アナログ半導体の開発で、アナログを専業としない半導体メーカーの存在感が増している。A-D変換器、D-A変換器などを集積したアナログ半導体を米Broadcom社、米Intel社、台湾MediaTek社、米Xilinx社などが最先端プロセスで開発し、米Analog Devices社(ADI)、米Maxim Integrated社、米Texas Instruments社(TI)に代表されるアナログ専業半導体メーカーに匹敵あるいは凌駕する性能をこの1年ほどの間に相次ぎ学会発表している(図1)。
いずれも16nm世代プロセスによるFinFETを使って、S/N(信号対雑音比)などの性能を維持しつつ、消費電力を下げているのが特徴だ。アナログ専業半導体メーカーが、自社製品の量産に最適と見るのが「28nm世代まで」(ADIのSenior Vice President & CTOのPeter Real氏)と見るのとは対照的に、前述のアナログ専業ではない半導体メーカーは、デジタル半導体向けの先端プロセスを貪欲に取り入れている。

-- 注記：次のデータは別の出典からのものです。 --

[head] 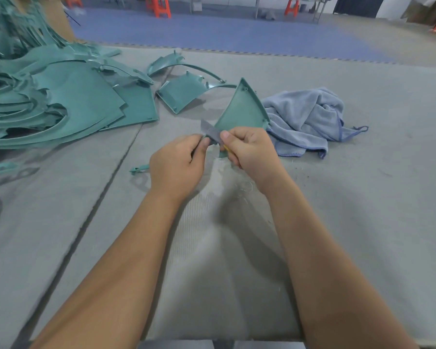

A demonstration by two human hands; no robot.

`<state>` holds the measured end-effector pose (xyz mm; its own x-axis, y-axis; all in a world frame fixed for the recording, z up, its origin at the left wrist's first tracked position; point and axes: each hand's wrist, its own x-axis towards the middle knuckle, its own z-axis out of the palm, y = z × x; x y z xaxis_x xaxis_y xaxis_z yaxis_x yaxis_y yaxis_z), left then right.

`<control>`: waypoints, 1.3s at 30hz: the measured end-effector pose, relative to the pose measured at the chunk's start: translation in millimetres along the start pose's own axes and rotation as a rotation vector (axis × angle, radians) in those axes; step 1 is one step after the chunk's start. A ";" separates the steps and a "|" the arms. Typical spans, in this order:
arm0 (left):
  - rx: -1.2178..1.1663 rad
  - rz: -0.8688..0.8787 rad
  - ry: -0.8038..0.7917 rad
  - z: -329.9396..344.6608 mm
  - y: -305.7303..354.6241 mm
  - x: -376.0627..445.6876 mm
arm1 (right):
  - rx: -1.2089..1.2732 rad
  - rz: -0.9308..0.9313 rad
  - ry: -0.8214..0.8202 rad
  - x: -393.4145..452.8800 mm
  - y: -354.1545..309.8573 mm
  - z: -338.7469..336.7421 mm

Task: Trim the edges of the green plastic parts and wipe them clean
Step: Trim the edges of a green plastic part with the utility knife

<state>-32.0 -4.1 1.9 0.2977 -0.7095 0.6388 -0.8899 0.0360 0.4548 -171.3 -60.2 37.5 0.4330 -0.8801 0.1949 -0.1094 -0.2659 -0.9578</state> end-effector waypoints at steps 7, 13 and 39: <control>0.001 0.031 0.027 1.2 -2.0 -3.9 | 0.075 0.045 0.142 15.7 -2.1 -16.1; 0.010 0.090 0.073 0.9 0.6 -4.1 | 0.079 0.083 0.314 26.9 0.4 -38.3; -0.034 -0.137 -0.300 8.4 -13.1 0.8 | 0.350 -0.065 0.277 12.5 32.0 -24.0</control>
<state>-23.0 -11.1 -8.8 0.2940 -0.8848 0.3615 -0.8350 -0.0537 0.5477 -190.8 -89.2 14.4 0.1674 -0.9507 0.2610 0.2398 -0.2176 -0.9461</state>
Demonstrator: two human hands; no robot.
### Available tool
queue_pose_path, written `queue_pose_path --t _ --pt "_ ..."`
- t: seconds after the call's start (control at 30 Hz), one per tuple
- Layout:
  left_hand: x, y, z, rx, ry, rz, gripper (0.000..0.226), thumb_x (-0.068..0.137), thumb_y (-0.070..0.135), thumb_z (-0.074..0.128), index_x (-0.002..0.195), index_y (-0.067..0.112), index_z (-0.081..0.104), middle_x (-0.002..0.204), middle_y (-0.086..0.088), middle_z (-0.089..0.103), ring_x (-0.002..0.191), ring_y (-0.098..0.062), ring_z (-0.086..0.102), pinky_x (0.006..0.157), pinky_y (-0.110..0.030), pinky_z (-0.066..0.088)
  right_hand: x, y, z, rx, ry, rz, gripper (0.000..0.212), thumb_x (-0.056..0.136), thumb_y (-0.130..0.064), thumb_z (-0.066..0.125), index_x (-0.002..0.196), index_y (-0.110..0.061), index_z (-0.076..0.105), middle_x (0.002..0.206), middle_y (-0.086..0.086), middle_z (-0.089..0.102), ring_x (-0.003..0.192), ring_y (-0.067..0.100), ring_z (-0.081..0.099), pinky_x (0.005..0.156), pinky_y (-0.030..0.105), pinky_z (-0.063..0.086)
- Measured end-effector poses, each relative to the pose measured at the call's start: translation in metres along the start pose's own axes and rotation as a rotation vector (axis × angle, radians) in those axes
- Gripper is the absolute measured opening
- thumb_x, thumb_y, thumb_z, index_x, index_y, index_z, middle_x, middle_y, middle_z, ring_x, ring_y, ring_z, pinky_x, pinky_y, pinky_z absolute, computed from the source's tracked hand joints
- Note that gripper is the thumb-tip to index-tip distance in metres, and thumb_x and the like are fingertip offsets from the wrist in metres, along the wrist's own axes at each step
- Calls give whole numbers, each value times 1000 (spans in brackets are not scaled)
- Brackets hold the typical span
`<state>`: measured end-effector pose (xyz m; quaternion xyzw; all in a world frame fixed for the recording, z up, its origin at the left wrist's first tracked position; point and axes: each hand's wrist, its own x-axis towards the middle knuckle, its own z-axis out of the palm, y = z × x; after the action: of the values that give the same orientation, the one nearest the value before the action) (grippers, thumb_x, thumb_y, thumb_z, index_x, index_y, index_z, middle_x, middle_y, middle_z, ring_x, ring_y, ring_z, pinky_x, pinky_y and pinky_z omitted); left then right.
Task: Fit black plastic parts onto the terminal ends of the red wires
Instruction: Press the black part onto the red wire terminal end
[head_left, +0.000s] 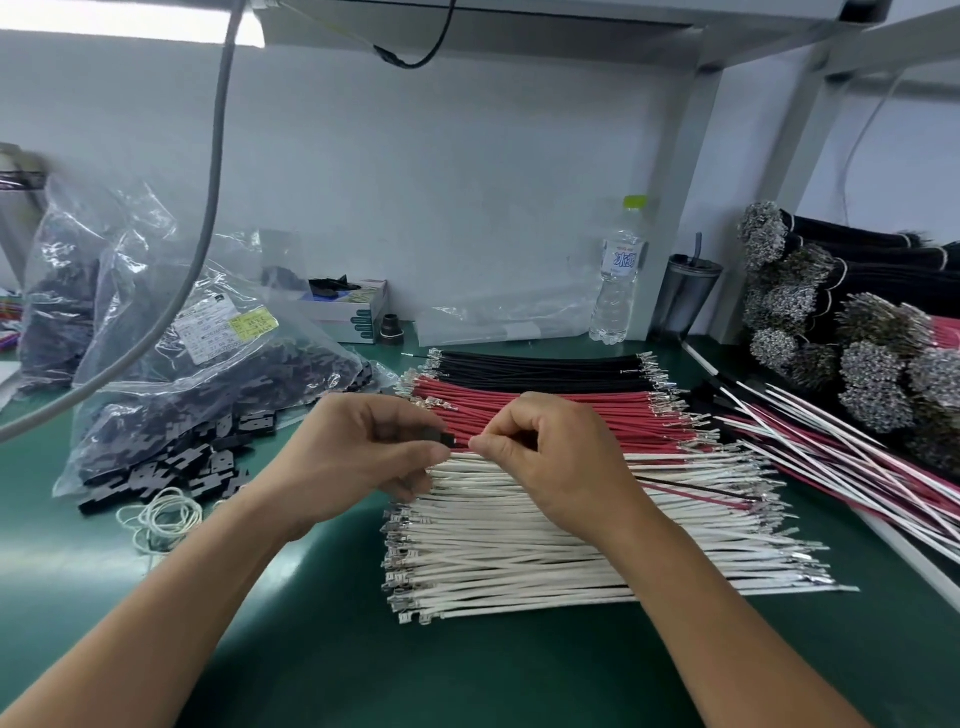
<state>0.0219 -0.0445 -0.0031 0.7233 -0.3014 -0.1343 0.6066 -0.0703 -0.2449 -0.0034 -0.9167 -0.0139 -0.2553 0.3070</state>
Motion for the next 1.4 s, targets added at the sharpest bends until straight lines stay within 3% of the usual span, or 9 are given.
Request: queue_pose_path --t 0.23,0.57,0.63,0.8,0.87,0.93,1.0,1.1,1.4 --pt "0 2 0 -29 47 96 25 70 20 85 94 18 83 80 -14 78 62 -23 74 63 -26 61 -3 -3 3 31 33 -62 13 89 -37 74 77 -31 69 77 -15 63 74 5 60 69 38 51" --pt "-1 2 3 -134 7 108 20 73 15 84 90 5 82 80 -23 76 60 -28 72 67 -29 61 -3 -9 3 136 101 -89 14 87 -31 76 77 -25 70 73 -14 60 72 9 58 64 38 50" --pt "1 2 6 -112 13 115 19 73 16 84 89 5 82 80 -22 76 60 -27 71 65 -28 60 -4 -7 -2 36 101 -84 14 87 -36 76 77 -28 71 74 -15 61 72 7 59 64 37 50" --pt "5 -3 9 -177 100 103 19 72 16 82 89 7 82 80 -22 76 62 -28 70 65 -29 62 -9 -16 -16 -330 263 -264 7 87 -36 72 86 -30 68 86 -18 53 83 3 46 63 16 35" --pt "5 -5 7 -198 149 86 17 71 17 82 87 10 83 80 -20 77 63 -26 70 66 -29 63 -12 -23 -12 -343 125 -291 7 88 -38 72 87 -32 69 87 -19 56 83 2 47 67 19 41" --pt "5 -7 6 -201 177 77 16 71 16 82 86 11 83 79 -19 77 62 -24 70 65 -27 62 -18 -27 -1 -339 -116 -191 18 88 -49 70 96 -33 73 89 -19 63 86 1 52 73 28 46" --pt "5 -8 8 -210 176 75 16 70 16 83 85 10 83 78 -19 77 61 -23 69 63 -26 61 -20 -26 7 -324 -239 -99 21 89 -51 68 100 -34 75 93 -19 65 90 1 54 77 30 46" --pt "6 -8 9 -229 174 60 18 69 16 83 86 9 82 79 -20 77 60 -22 69 63 -25 61 -17 -23 7 -261 -273 -54 9 88 -41 71 91 -34 76 90 -21 66 87 -1 58 79 30 49" --pt "6 -11 5 -218 171 13 21 69 20 85 89 13 83 82 -19 78 62 -22 71 62 -25 61 -6 -24 3 -187 -378 39 10 82 -38 74 75 -37 68 82 -22 65 78 -3 59 73 27 50"
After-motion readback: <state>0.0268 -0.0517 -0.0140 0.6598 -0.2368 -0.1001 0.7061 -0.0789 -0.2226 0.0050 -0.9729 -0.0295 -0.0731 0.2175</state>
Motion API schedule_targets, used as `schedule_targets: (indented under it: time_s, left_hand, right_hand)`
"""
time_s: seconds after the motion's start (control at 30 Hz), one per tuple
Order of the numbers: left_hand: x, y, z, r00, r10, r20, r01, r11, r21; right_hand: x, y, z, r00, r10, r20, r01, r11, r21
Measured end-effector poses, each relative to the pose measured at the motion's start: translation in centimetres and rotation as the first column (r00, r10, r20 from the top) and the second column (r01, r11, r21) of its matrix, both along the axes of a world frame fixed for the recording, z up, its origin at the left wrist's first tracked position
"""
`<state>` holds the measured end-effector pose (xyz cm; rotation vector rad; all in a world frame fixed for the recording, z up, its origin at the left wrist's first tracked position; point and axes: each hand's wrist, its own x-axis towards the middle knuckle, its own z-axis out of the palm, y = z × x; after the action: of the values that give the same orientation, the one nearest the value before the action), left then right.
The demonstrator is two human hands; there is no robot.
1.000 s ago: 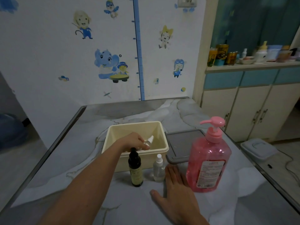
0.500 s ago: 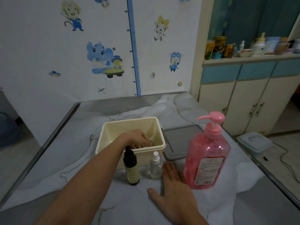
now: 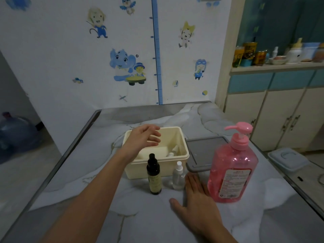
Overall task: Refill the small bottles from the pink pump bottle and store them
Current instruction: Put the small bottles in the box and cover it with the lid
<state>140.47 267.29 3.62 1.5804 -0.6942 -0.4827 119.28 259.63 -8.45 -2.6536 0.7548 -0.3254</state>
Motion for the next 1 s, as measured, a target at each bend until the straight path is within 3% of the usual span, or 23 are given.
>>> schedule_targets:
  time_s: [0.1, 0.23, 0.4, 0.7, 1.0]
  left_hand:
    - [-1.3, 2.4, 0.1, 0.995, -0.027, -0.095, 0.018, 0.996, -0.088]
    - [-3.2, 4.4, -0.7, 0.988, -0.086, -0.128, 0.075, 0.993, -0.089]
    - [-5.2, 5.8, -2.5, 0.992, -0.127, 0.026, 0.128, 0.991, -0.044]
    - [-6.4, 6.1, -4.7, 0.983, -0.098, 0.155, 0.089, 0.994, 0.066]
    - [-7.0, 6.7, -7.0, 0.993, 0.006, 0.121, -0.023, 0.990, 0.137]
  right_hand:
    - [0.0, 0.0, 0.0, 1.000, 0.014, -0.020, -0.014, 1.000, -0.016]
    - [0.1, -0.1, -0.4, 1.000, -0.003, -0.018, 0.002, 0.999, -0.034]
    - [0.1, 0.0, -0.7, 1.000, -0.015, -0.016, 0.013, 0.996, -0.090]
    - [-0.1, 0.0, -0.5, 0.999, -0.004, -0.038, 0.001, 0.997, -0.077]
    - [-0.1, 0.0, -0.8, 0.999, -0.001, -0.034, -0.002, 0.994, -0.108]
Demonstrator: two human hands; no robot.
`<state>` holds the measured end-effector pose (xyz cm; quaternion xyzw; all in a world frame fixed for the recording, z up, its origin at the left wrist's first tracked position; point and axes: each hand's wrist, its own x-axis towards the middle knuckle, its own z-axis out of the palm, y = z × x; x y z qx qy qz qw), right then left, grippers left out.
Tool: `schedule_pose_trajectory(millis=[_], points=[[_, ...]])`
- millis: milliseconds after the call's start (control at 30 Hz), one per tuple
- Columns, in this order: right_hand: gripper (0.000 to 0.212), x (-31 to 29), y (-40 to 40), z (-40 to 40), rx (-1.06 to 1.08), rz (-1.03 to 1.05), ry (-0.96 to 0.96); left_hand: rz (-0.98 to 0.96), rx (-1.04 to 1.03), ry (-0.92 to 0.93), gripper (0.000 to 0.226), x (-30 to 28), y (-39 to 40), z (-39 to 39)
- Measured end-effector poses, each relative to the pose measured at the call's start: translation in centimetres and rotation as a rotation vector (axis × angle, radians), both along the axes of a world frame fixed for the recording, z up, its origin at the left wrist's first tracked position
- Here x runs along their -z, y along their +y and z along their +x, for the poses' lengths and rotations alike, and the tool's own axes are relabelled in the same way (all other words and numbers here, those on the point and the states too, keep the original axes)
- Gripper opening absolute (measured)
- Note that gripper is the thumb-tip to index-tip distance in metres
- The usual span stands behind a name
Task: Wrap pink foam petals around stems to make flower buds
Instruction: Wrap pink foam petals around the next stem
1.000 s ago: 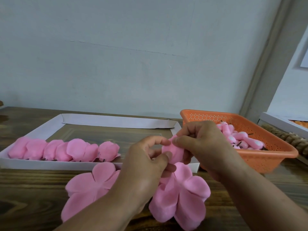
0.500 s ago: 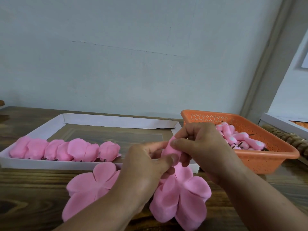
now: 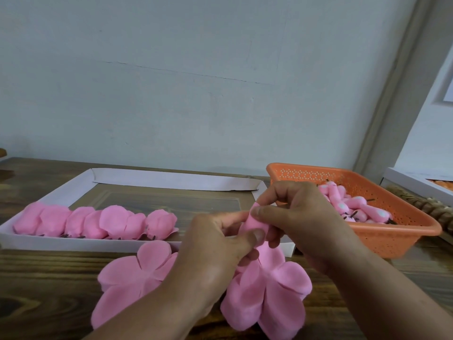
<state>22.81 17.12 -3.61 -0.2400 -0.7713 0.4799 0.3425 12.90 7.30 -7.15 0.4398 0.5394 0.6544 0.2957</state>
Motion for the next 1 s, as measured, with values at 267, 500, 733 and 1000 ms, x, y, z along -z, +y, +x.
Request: schedule_pose_trajectory(millis=[267, 500, 733, 1000], points=[[0.012, -0.04, 0.20, 0.09, -0.023, -0.014, 0.050, -0.006, 0.016, 0.028, 0.034, 0.00, -0.06, 0.03], [0.010, -0.05, 0.21, 0.06, -0.036, -0.032, 0.062, -0.012, 0.009, 0.026, 0.035, 0.02, -0.02, -0.06], [0.011, -0.12, 0.20, 0.10, -0.045, -0.052, 0.072, -0.001, 0.040, 0.020, 0.022, -0.25, -0.22, 0.04], [0.013, -0.07, 0.26, 0.08, -0.054, -0.061, 0.083, -0.010, 0.043, 0.016, 0.023, -0.47, -0.32, 0.06]])
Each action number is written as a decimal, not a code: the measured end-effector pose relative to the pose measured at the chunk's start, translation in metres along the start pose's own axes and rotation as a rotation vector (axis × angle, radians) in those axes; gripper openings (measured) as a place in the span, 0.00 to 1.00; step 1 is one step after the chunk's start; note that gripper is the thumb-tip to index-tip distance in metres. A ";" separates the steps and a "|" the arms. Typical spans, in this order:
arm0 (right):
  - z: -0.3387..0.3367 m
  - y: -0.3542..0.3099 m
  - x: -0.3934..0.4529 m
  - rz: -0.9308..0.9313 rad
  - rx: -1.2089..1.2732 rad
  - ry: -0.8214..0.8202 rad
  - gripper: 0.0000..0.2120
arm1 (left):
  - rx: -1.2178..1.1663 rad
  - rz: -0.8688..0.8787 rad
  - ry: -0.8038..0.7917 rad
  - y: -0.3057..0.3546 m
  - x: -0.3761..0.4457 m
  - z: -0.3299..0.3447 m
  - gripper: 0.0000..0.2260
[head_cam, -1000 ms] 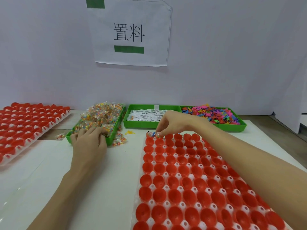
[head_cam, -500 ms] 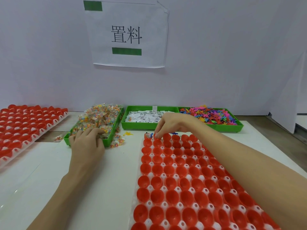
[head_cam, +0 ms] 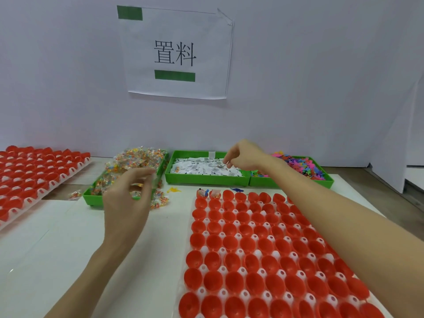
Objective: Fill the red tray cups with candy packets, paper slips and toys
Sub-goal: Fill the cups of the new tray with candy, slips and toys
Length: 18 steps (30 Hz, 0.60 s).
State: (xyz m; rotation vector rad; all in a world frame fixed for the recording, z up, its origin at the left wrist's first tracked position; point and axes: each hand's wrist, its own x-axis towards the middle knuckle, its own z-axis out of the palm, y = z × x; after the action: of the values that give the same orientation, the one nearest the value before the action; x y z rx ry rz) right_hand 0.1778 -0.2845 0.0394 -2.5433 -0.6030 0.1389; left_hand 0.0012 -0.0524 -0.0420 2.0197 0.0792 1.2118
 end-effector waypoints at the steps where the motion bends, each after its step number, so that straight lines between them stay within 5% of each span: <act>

これまでアナログ専業半導体メーカーは、デジタル半導体よりも何世代か遅れた“枯れた”半導体プロセスを使い、回路設計や独自プロセスによる技術力で、高付加価値の半導体を提供してきた。出荷数量が少ない産業機器市場もカバーし、スマートフォンをはじめとする民生機器市場向けのASSP(特定用途で広く使われる半導体)や高付加価値で応用範囲が広いFPGAなどを手掛けるデジタル半導体メーカーとは、事業や開発のスタイルを異としている。